[WHAT YOU SHOULD DO] Below are some records. Copy every line in them that holds "gives".

******

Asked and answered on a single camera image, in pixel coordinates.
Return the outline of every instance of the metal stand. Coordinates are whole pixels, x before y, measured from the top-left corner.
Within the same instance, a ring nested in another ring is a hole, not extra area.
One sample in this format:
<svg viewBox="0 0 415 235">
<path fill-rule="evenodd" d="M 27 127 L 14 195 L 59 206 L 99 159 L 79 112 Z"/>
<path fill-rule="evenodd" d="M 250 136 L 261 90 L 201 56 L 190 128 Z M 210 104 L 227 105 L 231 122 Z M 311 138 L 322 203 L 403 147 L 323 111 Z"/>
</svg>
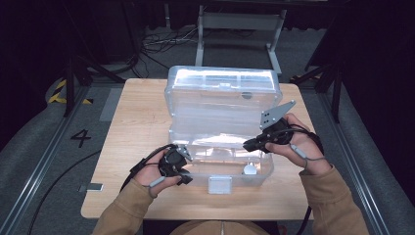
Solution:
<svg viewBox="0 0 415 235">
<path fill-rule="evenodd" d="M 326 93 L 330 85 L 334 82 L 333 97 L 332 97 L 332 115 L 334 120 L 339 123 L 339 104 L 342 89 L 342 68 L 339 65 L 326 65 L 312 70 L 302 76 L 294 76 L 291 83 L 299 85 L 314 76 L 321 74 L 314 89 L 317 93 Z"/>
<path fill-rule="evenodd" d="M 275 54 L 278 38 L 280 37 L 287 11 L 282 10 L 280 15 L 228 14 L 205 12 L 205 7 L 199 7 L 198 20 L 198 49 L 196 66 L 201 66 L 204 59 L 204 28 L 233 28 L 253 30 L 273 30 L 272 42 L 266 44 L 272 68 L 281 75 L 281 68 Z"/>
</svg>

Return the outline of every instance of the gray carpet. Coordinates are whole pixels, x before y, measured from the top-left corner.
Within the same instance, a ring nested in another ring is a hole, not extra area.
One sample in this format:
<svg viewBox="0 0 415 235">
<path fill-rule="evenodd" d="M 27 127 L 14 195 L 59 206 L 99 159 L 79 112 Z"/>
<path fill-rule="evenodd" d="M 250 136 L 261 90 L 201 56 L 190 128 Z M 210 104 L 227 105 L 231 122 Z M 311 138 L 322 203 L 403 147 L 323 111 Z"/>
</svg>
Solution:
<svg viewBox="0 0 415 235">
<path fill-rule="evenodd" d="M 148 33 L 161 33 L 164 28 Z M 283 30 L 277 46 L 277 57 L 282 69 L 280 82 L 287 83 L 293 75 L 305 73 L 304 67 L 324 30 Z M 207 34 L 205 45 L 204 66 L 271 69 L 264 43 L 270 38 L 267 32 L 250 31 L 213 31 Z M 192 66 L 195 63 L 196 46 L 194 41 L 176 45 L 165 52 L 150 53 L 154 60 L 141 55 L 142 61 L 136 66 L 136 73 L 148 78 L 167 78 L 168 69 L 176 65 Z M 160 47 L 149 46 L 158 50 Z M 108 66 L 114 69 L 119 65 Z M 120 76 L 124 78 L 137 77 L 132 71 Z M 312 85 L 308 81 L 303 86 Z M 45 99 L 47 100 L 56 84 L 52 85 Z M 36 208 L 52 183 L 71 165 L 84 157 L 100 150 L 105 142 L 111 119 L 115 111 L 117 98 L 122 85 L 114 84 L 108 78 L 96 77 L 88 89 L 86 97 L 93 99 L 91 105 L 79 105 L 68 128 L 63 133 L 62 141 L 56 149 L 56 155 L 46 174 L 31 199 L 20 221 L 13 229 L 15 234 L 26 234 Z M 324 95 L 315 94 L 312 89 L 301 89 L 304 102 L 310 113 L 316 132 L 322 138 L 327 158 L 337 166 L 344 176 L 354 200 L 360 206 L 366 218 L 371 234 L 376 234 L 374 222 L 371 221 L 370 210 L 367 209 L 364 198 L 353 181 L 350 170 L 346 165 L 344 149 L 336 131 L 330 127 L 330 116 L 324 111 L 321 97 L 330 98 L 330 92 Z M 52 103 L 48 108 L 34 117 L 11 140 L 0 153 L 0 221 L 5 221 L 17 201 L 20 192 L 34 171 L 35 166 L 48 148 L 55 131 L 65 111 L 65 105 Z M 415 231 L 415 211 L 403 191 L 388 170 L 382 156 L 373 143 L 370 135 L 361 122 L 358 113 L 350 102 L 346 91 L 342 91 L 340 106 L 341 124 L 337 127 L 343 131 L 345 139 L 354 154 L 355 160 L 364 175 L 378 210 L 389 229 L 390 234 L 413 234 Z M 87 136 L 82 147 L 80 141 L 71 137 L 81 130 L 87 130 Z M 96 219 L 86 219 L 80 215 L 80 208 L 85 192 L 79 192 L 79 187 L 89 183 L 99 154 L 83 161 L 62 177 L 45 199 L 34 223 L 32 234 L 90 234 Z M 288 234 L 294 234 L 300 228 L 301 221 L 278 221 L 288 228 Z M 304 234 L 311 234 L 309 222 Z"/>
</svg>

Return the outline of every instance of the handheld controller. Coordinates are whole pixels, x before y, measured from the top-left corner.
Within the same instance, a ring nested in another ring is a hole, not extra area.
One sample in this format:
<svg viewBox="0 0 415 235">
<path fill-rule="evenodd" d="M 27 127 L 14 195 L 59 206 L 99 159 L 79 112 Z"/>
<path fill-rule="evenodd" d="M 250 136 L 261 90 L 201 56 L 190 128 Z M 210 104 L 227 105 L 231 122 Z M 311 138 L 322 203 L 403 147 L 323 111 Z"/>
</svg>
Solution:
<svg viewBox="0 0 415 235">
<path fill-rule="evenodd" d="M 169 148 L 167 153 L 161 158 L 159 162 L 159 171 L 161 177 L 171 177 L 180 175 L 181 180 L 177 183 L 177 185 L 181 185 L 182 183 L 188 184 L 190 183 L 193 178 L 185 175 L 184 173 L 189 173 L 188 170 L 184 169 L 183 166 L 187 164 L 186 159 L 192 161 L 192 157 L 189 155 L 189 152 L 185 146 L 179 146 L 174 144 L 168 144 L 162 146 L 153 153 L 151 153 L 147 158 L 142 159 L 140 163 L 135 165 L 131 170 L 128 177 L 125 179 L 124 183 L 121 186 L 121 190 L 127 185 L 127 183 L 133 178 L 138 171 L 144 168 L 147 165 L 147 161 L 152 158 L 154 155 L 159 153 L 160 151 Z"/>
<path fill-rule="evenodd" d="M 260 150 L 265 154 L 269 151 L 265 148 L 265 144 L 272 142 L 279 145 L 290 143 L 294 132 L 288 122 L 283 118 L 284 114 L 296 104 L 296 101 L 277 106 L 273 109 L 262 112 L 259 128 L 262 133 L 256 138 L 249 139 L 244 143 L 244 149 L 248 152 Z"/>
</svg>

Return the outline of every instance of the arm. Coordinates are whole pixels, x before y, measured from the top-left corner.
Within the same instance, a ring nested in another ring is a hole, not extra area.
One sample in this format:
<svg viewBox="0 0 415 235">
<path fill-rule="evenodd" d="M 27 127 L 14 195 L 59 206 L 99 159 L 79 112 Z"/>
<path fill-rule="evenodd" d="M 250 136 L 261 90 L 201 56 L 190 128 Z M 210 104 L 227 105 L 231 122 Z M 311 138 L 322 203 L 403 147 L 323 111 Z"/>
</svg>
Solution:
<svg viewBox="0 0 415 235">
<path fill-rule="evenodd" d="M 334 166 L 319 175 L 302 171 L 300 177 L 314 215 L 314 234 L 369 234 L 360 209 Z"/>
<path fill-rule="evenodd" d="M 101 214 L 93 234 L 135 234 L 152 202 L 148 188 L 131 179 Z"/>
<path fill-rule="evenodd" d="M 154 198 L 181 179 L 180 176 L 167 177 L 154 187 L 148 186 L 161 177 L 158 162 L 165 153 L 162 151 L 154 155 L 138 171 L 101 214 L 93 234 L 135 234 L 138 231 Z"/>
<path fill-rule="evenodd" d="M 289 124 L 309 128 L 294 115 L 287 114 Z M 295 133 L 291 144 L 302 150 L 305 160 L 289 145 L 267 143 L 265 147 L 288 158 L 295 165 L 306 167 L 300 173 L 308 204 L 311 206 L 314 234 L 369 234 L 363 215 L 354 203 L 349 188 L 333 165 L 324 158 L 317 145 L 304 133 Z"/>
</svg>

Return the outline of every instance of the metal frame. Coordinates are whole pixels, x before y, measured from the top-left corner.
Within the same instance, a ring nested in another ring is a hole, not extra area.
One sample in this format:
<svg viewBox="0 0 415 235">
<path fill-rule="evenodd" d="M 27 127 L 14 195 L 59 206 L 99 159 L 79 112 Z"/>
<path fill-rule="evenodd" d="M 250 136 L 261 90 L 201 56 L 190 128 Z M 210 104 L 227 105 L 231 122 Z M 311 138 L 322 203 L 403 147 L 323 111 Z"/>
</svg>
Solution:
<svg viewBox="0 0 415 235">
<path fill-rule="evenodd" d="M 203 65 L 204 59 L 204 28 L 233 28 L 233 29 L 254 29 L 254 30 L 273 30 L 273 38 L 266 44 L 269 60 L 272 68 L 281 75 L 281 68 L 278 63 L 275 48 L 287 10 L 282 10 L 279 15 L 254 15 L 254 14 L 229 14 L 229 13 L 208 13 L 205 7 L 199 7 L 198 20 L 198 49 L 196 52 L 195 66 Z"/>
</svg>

******

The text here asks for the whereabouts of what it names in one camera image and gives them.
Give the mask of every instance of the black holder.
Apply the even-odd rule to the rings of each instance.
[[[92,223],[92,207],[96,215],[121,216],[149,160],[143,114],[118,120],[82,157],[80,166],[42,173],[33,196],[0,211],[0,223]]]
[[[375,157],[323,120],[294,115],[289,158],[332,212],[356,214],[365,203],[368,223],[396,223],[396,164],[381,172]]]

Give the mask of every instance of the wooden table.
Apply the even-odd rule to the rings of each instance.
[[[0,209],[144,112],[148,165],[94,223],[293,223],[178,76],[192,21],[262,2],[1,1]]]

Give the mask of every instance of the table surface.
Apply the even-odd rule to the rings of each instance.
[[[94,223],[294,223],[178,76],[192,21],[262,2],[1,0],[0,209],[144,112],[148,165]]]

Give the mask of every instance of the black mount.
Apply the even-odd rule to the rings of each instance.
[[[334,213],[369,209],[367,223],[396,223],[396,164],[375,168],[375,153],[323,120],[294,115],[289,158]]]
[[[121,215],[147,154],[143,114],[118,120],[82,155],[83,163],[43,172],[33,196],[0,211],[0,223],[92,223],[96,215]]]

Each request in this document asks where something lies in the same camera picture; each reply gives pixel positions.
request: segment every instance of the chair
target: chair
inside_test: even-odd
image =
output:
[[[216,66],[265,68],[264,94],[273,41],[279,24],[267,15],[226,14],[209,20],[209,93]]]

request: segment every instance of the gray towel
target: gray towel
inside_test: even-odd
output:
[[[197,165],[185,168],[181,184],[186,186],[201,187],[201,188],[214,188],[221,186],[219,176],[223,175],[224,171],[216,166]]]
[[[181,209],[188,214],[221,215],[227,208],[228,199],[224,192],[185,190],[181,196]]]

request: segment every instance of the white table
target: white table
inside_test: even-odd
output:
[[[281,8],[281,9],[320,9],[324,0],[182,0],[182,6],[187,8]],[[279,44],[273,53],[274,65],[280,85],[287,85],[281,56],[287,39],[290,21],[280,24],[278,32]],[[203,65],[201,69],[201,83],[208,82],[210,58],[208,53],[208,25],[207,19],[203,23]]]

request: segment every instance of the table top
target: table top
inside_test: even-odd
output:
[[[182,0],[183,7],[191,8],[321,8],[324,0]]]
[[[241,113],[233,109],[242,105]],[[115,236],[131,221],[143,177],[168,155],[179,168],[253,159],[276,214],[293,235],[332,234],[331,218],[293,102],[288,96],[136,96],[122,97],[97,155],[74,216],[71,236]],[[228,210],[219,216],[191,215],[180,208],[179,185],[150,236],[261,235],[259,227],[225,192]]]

******

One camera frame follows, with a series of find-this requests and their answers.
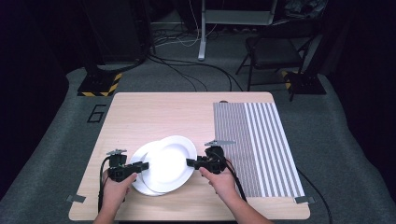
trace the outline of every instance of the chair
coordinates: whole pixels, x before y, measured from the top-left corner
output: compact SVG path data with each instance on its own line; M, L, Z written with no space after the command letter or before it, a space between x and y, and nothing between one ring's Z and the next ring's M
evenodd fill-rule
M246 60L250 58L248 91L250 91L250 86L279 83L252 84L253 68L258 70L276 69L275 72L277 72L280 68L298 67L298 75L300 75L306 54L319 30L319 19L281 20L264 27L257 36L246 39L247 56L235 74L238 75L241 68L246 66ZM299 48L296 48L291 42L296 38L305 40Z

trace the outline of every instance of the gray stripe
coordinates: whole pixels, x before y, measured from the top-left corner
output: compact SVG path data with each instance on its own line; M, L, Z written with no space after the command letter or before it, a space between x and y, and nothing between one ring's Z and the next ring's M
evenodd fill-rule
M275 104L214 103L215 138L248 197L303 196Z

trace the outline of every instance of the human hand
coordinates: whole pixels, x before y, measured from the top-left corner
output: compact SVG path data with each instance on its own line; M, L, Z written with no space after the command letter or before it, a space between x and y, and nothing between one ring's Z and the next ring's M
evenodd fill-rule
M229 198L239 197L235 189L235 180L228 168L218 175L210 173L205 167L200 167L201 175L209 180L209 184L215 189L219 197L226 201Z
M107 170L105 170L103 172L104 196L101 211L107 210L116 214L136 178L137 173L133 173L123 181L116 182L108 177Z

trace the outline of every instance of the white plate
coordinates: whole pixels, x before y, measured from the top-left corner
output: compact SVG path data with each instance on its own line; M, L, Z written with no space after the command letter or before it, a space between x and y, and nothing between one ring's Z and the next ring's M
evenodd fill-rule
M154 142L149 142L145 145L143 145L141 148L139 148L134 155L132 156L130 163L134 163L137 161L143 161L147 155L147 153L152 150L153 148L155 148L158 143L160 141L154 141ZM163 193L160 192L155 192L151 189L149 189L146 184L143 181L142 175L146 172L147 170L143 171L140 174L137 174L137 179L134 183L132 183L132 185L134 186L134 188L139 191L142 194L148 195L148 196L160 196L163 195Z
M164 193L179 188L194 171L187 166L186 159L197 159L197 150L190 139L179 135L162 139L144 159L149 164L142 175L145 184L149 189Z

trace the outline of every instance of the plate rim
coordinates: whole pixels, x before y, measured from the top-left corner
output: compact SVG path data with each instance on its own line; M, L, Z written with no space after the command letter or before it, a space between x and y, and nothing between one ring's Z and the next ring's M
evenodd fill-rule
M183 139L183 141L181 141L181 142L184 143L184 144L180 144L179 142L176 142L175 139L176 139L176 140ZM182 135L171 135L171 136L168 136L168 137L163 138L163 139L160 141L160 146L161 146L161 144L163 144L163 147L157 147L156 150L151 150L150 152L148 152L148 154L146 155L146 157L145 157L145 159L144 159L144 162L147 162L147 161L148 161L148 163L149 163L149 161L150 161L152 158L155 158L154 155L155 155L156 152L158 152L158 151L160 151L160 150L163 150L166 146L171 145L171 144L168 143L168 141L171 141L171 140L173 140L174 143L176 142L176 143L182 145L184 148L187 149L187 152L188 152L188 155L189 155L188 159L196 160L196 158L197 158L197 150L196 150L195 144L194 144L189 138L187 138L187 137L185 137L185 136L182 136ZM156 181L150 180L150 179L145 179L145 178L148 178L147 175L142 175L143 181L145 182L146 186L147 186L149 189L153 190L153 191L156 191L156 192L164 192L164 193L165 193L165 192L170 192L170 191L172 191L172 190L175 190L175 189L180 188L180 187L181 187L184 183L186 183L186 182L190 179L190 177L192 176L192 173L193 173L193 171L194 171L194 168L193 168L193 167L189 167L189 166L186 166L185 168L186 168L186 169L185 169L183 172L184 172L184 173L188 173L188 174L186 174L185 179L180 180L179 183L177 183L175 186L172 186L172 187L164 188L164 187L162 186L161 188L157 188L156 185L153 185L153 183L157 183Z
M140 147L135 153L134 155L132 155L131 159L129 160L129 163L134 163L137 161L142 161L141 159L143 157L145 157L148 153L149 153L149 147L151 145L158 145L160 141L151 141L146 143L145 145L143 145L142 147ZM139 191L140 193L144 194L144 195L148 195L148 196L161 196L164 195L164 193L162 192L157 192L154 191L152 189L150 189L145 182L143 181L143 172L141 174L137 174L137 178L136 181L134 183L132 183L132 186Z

******

[YOUR SOLUTION]
The text here asks for the whereabouts of what it names in one camera image and gives them.
Each request in this document asks where something lies in the same camera picture; each reply gives pixel positions.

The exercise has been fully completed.